Dataset content >>
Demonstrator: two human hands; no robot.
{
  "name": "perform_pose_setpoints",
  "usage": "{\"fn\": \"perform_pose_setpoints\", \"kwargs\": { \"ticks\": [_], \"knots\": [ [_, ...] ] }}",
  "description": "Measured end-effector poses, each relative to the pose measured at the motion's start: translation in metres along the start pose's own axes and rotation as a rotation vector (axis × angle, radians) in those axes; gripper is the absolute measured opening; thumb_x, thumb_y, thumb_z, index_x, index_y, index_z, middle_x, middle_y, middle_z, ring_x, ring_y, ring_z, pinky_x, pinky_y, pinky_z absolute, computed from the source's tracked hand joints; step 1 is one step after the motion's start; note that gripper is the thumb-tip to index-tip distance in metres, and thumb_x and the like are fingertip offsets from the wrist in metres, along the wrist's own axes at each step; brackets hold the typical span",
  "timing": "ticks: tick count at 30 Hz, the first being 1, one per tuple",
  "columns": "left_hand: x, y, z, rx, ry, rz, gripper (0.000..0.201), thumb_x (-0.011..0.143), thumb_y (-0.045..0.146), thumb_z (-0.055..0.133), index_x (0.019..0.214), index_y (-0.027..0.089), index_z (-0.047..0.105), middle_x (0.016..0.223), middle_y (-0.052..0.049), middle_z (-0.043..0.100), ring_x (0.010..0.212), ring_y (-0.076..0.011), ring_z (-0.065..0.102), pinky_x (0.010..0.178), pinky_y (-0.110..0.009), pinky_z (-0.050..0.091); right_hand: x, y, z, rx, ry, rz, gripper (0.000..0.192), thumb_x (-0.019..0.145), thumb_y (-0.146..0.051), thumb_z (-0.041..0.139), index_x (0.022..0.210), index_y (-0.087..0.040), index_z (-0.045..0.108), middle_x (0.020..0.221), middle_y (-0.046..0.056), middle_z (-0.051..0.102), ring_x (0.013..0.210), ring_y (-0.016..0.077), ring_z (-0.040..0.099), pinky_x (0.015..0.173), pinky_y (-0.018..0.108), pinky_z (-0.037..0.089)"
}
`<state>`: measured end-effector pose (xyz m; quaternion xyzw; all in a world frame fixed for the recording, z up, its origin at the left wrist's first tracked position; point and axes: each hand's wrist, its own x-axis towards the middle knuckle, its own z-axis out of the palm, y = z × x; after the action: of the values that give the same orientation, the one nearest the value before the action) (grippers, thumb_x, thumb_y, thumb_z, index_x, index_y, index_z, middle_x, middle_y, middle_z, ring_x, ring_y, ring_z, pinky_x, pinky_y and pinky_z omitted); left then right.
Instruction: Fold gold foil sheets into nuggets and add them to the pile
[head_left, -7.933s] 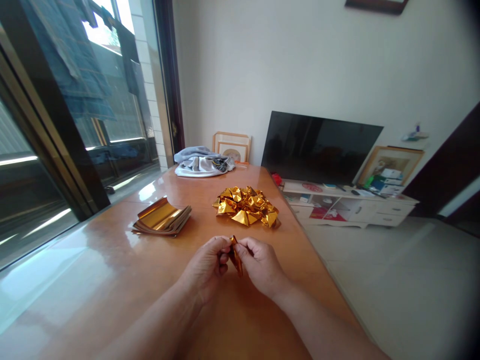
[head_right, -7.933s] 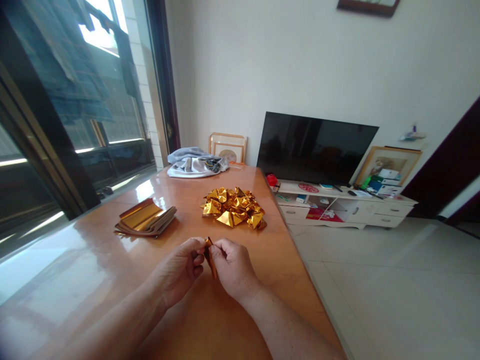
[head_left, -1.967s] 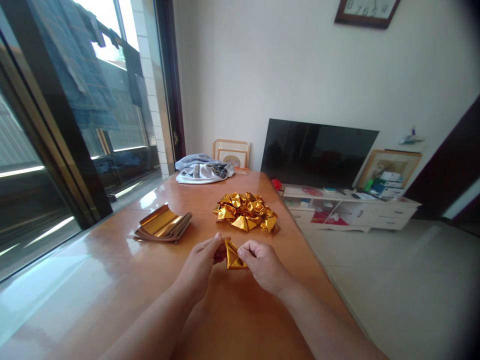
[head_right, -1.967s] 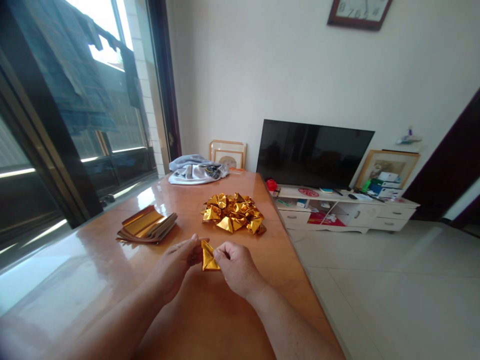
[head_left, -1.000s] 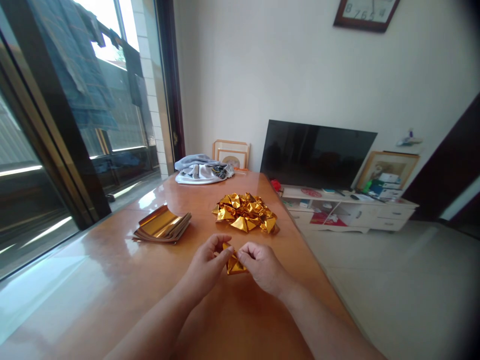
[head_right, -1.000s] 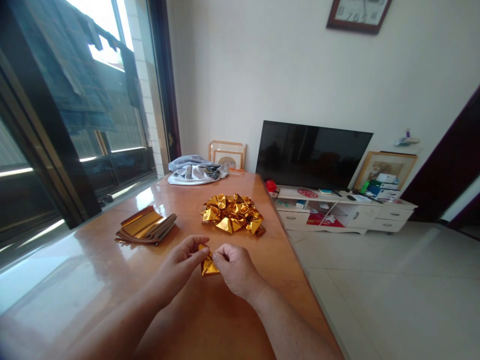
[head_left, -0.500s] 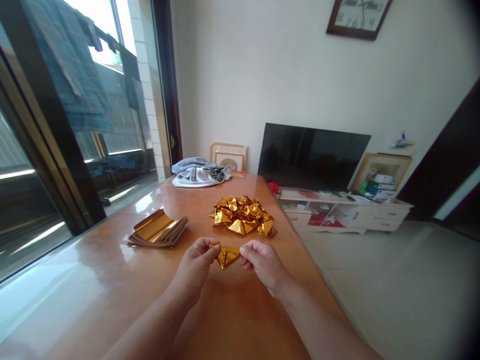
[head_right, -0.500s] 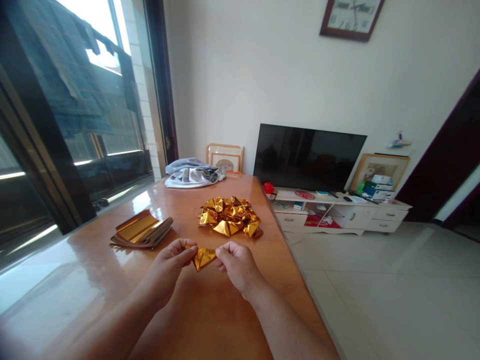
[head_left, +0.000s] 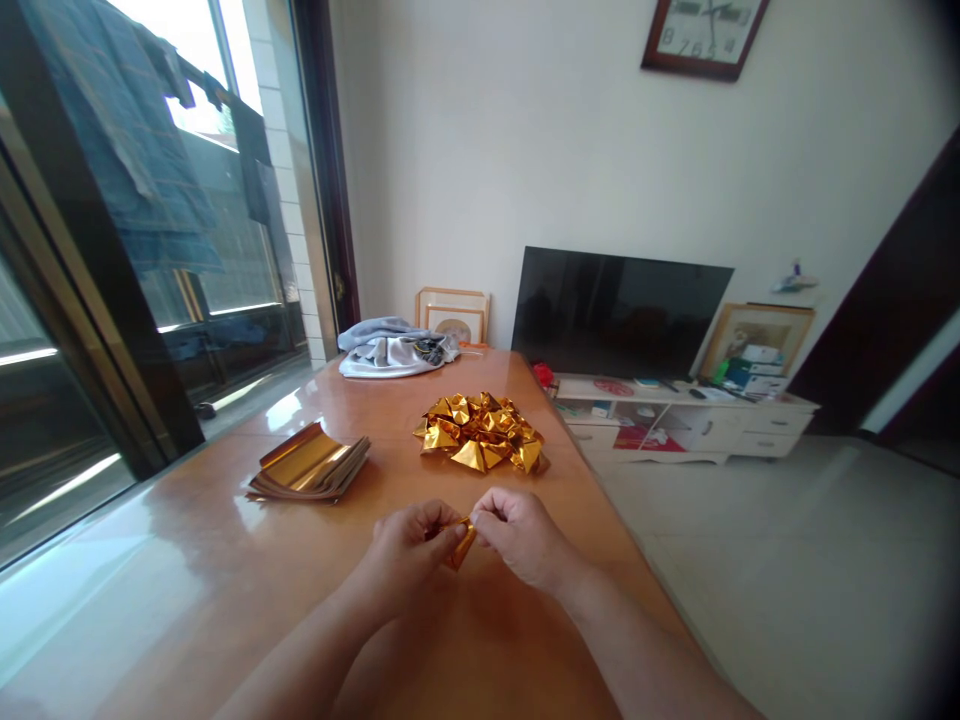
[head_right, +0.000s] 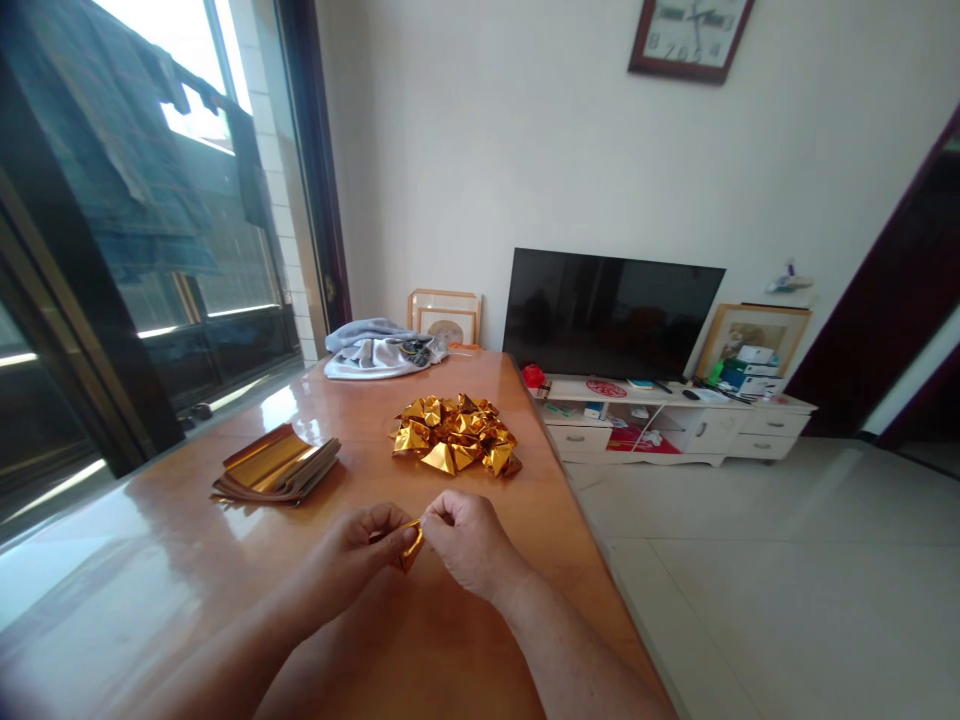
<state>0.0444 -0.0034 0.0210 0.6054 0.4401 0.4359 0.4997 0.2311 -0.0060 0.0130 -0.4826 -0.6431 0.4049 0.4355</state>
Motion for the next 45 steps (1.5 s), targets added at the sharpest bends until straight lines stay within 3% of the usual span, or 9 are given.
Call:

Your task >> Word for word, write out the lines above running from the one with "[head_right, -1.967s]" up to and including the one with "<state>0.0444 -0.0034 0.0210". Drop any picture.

Exercise response >>
[head_right, -1.967s] 
[head_left, -1.000s] 
[head_right, -1.000s] 
[head_left, -0.500s] 
[head_right, -0.500s] 
[head_left, +0.000s] 
[head_right, +0.000s] 
<state>0.0444 -0.0034 0.0210 0.6054 0.4401 0.4359 0.4997 0.2311 -0.0060 0.0130 -0.4826 -0.6431 0.4049 0.4355</state>

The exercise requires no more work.